* _AIM OF THE EXERCISE_
Only a slice of the listing below is wanted. Retype the lines from the one containing "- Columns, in" through the one containing "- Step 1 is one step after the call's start", exactly, both ends included.

== == ==

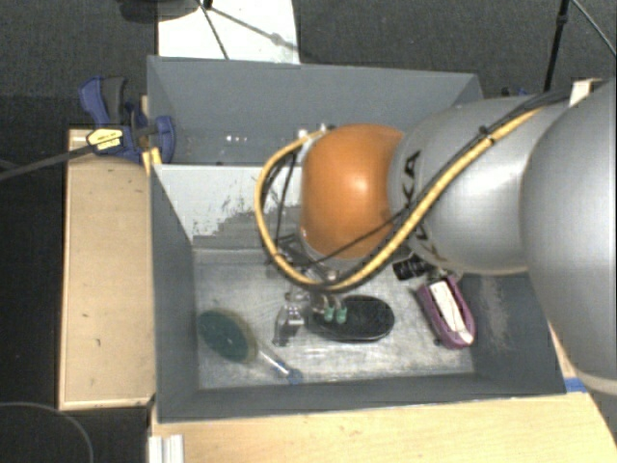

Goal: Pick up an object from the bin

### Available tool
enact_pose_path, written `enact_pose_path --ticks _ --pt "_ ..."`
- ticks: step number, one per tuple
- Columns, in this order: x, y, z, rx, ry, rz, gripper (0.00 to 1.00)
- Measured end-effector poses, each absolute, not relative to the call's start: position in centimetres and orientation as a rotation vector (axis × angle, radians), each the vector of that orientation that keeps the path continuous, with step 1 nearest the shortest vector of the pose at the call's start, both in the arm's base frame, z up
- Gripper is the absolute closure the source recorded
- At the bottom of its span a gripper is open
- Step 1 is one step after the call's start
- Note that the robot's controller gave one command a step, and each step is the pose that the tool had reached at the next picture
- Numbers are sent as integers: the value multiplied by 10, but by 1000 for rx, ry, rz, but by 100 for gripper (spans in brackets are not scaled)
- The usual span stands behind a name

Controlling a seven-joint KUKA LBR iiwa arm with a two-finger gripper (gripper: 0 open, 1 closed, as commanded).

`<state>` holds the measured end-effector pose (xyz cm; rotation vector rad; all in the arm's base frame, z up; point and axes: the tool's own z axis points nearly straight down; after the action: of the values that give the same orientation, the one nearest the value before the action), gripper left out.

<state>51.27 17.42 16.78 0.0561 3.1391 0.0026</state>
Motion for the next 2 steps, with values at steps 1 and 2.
enact_pose_path --ticks 1,2 --pt "490 77 91 -142 3144 -6 0" --pt "534 0 72 -290 3119 1 0"
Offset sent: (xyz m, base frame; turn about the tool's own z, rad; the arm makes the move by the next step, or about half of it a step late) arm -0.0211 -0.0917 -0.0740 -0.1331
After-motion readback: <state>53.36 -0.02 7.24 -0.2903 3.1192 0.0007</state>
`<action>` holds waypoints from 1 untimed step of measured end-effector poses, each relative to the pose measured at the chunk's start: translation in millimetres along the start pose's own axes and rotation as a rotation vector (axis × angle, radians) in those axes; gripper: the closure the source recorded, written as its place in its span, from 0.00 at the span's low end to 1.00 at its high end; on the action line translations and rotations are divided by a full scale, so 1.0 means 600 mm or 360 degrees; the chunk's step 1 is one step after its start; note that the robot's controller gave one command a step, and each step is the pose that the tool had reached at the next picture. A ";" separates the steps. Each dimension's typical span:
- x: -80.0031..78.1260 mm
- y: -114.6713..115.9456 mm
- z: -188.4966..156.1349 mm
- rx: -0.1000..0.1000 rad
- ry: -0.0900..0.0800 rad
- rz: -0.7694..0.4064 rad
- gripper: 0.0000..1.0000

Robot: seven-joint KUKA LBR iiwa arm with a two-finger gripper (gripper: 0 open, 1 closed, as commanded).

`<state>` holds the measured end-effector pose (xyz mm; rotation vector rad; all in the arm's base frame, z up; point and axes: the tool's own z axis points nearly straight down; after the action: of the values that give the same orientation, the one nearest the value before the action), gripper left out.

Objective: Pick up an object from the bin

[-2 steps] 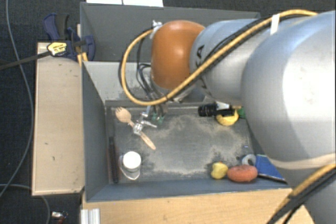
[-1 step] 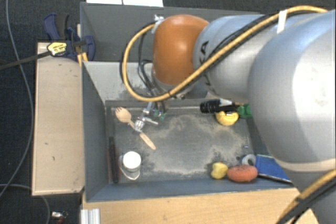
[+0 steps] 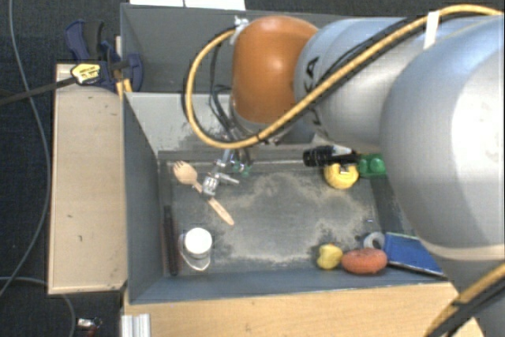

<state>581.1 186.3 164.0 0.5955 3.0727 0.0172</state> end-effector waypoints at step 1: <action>0.000 0.000 -0.021 -0.0002 -0.0001 -0.0001 1.00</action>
Offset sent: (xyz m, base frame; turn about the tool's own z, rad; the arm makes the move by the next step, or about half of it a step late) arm -0.0001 0.0001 0.0121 -0.0005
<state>581.3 186.3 176.8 0.5942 3.0720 0.0187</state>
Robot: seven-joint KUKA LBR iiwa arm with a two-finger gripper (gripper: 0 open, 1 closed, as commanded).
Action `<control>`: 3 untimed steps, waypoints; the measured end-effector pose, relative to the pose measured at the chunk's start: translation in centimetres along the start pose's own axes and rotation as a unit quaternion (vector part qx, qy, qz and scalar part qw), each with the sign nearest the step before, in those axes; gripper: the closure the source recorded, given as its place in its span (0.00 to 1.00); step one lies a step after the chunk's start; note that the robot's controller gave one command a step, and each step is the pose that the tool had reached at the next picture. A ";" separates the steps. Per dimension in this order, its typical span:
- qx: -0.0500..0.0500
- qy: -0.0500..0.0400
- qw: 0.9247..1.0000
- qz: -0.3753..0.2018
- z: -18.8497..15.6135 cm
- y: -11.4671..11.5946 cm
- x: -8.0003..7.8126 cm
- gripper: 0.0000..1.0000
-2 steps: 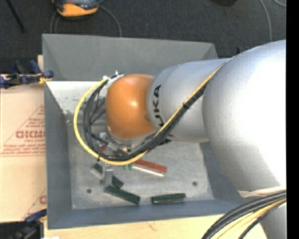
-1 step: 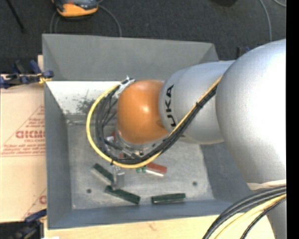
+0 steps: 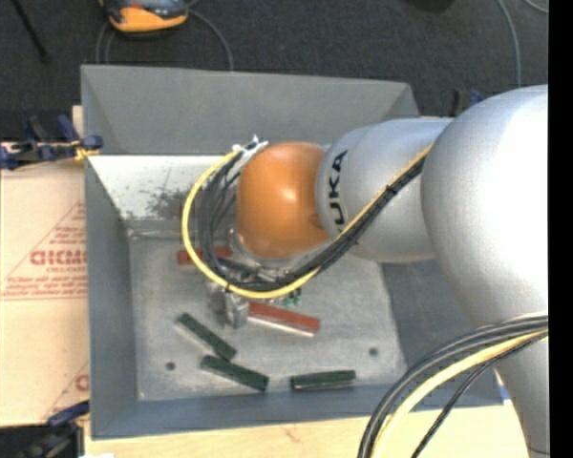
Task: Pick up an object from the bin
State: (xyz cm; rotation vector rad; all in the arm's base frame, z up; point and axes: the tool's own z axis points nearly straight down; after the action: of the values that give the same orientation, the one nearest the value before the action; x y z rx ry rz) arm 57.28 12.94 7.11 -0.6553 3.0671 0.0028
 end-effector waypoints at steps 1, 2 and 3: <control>0.000 0.001 1.000 0.001 0.0 0.0 0.0 0.00; 0.000 0.001 1.000 0.001 0.0 0.0 0.0 0.00; 0.000 0.001 1.000 0.003 0.0 2.1 2.2 0.00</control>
Offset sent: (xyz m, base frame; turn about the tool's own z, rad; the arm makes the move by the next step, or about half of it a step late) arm 0.0000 0.0000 0.0000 0.0000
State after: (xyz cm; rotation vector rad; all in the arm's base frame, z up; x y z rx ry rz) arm 54.40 13.90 7.07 -0.6455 3.0710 0.0009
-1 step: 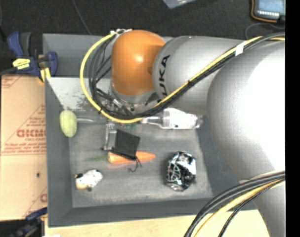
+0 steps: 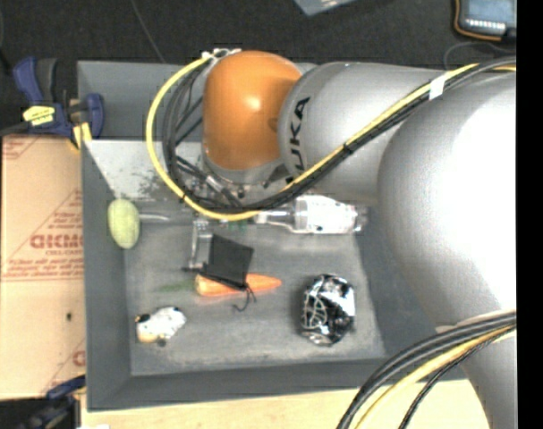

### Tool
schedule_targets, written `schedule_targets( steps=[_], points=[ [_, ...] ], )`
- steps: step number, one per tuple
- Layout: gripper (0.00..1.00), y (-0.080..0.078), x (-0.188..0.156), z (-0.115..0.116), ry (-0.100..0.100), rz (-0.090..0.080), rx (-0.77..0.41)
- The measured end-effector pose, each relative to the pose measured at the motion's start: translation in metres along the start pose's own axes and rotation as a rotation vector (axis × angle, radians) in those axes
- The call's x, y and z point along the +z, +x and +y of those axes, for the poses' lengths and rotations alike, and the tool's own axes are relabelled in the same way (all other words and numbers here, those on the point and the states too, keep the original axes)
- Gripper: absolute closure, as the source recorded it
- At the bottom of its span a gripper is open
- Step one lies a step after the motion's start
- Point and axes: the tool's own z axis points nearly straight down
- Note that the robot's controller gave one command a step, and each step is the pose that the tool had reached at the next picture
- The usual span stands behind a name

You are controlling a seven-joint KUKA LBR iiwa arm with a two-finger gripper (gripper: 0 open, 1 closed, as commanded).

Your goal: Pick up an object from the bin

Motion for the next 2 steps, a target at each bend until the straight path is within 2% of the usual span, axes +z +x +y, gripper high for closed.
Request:
schedule_targets(
  steps=[1,2],
  points=[
    [0.00,0.004,0.067,-0.054,-0.001,-0.002,-0.054],
    [0.00,0.002,0.066,-0.072,0.000,0.004,0.066]
  ],
)
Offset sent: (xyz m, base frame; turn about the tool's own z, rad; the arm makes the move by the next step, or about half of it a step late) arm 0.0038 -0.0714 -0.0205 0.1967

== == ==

* _TASK ANSWER_
- Columns, in this order: x, y, z, rx, ry, rz, gripper (0.00 to 1.00)
- Measured end-effector poses, each absolute, not relative to the call's start: position in centimetres and orientation as a rotation vector (axis × angle, radians), each the vector of that orientation that keeps the path continuous, with step 1 nearest the shortest vector of the pose at the call's start, both in the arm's base frame, z up
- Gripper is the absolute closure the source recorded
- At the bottom of its span a gripper is open
- Step 1 is one step after the call's start

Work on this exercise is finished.